No sé qué hora de la noche es, pero oigo de nuevo la cerradura. Mi corazón late con fuerza y todos mis sentidos se activan.
—Cielo, cuqui, cari, soy yo, ¿dónde estás?
La única persona en el mundo que me llama «cuqui» e irradia dulzura no es otra que mi maravillosa amiga Mónica, que tiene una copia de las llaves de mi casa porque soy un desastre y necesito que alguien conserve un juego por si acaso.
—¡Qué haces ya en la cama! ¿Y con pijama? —grita al verme.
—Mónica —contesto a duras penas, con voz quebrada.
—¿Qué ha pasado? No, no y no, no me lo digas. No puedo creerlo. Bueno, es que no quiero saberlo; es que no y no.
—Sí… —se me escapa entre lágrimas.
—Es que es un cabrón, el peor de todos los tíos del mundo, yo no sé, cuqui, no te entiendo —dice mientras me estruja en un abrazo—. Levanta, que te preparo un té, y ya sabes que tienes que cambiar, cambiar ya.
—Tengo hambre —confieso.
—Cielo, ¿desde cuándo estás en esta cama? —pregunta, horrorizada, al encender la luz.
—No sé. Desde ayer, creo. Voy a darme una ducha. Prepara algo para cenar, porfa. ¡Qué bien tenerte aquí! —exclamo, y suspiro sonriendo.
—Pido una pizza mediana y la compartimos. ¿Carbonara o boloñesa?
—Lo que tú quieras… —respondo, buscando mi móvil con la mirada.
Mi decepción crece al reconocer que sigo siendo la misma o más tonta: no tengo noticias de él, y es lo único que deseo.

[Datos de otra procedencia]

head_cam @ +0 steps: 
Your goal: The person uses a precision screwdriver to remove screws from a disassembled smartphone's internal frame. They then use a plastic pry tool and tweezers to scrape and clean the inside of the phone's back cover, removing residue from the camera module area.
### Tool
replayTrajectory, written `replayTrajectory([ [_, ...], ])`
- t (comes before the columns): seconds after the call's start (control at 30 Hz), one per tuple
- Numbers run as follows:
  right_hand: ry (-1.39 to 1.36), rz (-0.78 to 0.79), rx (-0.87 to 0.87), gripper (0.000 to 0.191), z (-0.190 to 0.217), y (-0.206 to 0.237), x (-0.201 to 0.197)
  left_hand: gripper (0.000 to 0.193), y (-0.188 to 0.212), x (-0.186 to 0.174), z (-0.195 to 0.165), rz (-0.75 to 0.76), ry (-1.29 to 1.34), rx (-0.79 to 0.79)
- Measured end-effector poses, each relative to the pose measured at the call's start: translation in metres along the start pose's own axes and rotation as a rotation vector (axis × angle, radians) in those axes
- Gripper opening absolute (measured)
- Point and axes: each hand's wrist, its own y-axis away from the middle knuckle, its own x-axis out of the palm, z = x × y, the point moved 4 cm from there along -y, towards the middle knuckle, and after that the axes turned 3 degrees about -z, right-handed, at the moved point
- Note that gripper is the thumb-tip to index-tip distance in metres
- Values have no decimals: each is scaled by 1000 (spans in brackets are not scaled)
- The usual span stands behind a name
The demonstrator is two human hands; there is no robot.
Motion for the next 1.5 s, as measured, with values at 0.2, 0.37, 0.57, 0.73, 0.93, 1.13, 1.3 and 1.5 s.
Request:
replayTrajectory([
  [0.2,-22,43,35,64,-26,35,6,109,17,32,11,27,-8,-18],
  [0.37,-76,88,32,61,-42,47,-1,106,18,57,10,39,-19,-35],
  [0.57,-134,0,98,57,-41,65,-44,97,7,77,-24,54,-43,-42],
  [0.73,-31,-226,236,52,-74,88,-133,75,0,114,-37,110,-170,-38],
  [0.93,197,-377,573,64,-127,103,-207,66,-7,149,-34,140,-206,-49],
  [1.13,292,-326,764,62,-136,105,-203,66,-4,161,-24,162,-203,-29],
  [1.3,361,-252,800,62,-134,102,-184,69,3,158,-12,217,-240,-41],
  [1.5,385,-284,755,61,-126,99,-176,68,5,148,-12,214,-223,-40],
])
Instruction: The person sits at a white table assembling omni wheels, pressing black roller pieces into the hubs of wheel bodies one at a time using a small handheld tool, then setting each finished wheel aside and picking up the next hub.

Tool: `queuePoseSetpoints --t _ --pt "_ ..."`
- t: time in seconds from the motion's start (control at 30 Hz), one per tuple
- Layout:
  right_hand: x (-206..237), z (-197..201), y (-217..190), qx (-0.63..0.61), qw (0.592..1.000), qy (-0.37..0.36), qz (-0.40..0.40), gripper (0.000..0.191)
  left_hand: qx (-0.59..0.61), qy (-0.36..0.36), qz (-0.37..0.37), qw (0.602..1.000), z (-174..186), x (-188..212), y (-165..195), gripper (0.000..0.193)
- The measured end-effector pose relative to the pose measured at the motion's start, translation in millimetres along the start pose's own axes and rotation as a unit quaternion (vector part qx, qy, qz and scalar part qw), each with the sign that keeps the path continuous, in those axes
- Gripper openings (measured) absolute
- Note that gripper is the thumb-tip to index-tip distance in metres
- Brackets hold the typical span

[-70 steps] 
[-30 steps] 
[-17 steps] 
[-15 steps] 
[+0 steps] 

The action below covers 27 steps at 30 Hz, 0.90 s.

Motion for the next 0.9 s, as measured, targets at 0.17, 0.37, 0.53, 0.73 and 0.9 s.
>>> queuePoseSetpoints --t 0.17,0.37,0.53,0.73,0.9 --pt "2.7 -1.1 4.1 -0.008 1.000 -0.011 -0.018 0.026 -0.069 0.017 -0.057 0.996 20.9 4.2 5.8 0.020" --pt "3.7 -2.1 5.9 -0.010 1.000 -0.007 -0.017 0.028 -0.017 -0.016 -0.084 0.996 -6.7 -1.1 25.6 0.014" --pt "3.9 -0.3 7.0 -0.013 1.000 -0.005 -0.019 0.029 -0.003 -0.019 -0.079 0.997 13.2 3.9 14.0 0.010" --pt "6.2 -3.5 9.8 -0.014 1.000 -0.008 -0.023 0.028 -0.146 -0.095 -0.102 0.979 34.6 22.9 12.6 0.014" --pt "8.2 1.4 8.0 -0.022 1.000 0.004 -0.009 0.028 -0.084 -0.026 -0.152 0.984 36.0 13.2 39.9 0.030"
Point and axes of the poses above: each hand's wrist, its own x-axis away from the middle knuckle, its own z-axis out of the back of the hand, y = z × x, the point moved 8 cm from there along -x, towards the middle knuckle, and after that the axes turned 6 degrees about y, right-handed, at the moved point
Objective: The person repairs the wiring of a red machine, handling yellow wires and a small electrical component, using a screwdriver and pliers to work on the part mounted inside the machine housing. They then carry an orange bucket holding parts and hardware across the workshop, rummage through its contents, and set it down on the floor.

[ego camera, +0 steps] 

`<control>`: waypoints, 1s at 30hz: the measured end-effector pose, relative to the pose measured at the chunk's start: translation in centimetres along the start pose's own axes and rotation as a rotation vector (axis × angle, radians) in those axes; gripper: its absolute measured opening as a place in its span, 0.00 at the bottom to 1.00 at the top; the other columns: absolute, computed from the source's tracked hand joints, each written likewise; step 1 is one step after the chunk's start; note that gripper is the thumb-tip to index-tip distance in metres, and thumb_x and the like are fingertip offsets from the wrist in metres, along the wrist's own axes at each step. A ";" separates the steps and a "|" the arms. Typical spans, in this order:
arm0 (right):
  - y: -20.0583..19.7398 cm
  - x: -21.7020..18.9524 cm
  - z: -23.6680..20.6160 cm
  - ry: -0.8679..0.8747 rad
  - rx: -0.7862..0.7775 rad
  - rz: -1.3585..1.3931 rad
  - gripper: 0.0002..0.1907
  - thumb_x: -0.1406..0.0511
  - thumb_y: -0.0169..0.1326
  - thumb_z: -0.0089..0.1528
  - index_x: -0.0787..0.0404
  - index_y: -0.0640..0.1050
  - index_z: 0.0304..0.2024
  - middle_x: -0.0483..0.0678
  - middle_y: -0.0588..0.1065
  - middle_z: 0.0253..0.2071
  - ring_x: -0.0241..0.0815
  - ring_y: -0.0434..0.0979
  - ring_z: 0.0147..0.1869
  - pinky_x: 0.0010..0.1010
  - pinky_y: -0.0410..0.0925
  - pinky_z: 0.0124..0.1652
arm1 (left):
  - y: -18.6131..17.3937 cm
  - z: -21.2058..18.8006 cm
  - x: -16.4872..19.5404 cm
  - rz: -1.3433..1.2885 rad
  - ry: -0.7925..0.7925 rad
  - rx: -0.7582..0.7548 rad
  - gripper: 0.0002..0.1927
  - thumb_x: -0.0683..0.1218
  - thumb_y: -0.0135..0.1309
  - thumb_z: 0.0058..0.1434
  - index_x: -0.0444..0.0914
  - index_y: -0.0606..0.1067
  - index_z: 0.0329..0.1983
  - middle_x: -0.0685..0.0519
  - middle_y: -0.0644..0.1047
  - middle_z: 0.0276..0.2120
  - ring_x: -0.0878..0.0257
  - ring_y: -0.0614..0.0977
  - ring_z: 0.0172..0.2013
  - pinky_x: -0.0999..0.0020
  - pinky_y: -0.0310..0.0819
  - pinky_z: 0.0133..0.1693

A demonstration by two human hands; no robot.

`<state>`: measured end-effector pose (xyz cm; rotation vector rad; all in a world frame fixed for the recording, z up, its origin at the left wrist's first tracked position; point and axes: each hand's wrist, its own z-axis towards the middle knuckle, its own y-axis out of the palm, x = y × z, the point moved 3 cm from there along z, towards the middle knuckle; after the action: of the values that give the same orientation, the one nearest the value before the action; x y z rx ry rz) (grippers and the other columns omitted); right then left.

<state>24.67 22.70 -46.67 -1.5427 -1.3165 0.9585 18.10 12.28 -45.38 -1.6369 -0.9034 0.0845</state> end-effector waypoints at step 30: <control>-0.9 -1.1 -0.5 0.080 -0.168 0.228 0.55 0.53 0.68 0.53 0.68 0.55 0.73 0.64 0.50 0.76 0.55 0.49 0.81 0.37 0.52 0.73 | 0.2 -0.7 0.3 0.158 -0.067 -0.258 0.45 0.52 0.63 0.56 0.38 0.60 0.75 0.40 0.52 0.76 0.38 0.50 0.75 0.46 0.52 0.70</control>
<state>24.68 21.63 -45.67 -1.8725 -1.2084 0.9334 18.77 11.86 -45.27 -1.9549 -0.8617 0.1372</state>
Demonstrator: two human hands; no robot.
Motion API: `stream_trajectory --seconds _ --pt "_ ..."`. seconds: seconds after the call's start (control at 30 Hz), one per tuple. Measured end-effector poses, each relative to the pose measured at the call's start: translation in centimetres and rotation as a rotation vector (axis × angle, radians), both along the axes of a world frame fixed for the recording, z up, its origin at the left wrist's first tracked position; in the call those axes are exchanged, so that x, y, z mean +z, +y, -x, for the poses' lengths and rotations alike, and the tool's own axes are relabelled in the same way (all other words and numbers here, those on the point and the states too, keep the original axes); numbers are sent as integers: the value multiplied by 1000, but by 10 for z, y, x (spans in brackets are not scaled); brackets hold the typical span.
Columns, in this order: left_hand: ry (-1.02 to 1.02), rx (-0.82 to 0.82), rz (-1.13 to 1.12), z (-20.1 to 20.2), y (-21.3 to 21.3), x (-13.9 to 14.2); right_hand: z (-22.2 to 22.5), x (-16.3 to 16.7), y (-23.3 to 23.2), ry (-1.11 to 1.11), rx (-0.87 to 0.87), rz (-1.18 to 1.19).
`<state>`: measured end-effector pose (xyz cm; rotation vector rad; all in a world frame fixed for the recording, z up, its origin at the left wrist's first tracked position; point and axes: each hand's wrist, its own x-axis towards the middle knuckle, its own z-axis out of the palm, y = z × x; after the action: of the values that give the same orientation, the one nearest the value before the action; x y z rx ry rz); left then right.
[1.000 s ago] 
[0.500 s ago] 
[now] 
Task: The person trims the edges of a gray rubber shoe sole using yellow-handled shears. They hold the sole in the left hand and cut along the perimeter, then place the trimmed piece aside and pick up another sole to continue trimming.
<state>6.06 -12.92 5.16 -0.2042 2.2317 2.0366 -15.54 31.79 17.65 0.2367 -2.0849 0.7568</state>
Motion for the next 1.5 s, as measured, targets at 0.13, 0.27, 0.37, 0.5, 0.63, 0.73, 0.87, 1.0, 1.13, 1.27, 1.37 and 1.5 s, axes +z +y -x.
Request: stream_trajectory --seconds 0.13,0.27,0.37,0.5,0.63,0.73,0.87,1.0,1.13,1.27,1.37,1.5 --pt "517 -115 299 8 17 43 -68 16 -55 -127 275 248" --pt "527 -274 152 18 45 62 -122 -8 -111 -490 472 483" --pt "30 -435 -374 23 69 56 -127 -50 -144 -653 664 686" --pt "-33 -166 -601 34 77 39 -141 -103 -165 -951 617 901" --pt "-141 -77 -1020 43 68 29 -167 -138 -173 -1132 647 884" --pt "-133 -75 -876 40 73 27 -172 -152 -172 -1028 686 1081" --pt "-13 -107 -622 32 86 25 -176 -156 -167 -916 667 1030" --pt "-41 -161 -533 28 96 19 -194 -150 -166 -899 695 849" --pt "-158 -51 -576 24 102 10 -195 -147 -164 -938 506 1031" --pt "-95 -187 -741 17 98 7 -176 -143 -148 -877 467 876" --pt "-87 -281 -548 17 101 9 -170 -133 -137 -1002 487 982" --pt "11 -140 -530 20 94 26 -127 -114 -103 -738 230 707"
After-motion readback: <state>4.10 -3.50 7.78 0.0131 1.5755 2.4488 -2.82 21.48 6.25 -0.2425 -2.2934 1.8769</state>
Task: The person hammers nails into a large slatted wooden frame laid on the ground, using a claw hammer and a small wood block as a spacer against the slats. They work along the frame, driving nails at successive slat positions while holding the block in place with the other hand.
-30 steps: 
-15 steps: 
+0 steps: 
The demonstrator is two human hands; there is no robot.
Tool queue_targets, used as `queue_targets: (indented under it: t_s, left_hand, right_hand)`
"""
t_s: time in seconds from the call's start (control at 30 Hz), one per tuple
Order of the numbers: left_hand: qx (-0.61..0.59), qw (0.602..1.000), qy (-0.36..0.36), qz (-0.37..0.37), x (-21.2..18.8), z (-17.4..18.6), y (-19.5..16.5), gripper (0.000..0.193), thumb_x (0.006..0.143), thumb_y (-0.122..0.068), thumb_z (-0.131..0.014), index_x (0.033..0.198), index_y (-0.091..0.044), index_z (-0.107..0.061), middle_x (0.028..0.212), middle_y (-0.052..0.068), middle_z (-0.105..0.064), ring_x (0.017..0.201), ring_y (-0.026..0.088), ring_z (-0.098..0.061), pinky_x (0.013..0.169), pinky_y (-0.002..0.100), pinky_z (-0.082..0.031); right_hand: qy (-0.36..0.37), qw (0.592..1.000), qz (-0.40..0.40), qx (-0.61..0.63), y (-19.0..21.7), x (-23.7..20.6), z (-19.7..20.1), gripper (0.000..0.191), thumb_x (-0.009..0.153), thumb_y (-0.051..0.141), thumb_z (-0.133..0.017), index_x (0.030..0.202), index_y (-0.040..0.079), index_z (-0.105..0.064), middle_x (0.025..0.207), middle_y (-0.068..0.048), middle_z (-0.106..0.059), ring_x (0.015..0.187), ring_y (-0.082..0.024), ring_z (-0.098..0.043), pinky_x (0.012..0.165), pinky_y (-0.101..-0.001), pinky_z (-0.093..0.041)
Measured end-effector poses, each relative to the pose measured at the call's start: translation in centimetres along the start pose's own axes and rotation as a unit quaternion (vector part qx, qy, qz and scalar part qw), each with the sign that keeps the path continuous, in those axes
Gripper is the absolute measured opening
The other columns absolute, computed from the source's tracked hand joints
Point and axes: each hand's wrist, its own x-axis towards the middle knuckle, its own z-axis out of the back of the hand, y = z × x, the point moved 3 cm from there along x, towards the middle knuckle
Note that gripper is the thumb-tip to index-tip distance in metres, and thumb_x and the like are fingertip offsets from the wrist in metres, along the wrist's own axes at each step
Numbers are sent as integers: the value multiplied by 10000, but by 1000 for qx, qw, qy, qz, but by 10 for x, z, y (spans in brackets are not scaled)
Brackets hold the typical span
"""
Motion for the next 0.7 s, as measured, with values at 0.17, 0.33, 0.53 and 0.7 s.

—Pues mejor mitad y mitad —continúa diciendo Mónica, y llama a la pizzería.
Ya es domingo, y yo adoro los domingos; es el día clave para emprender la semana con ánimo, aunque mi entusiasmo está por los suelos.
Mónica se ha ido por la mañana y, a pesar de que su príncipe de dos años, que trajo su padre por la noche, nos quitó un poco de privacidad y tranquilidad, pude contarle a medias lo que había pasado con Mat.
Mientras bebo mi café recuerdo que he tenido un sueño revelador que me ha cogido desprevenida: una niña preciosa saltando a la comba y cantando una canción infantil. Y aunque no tenga nada de premonitorio, o al menos yo no lo sé interpretar, no existe remedio más curativo que las canciones infantiles.
Lo he notado con Mónica y su niño, en la mirada de amor puro que les nace de manera natural cuando él llora por cualquier demanda y ella le canta una canción. El pequeño automáticamente da palmitas y sonríe. Pues eso mismo: yo necesito mi canción.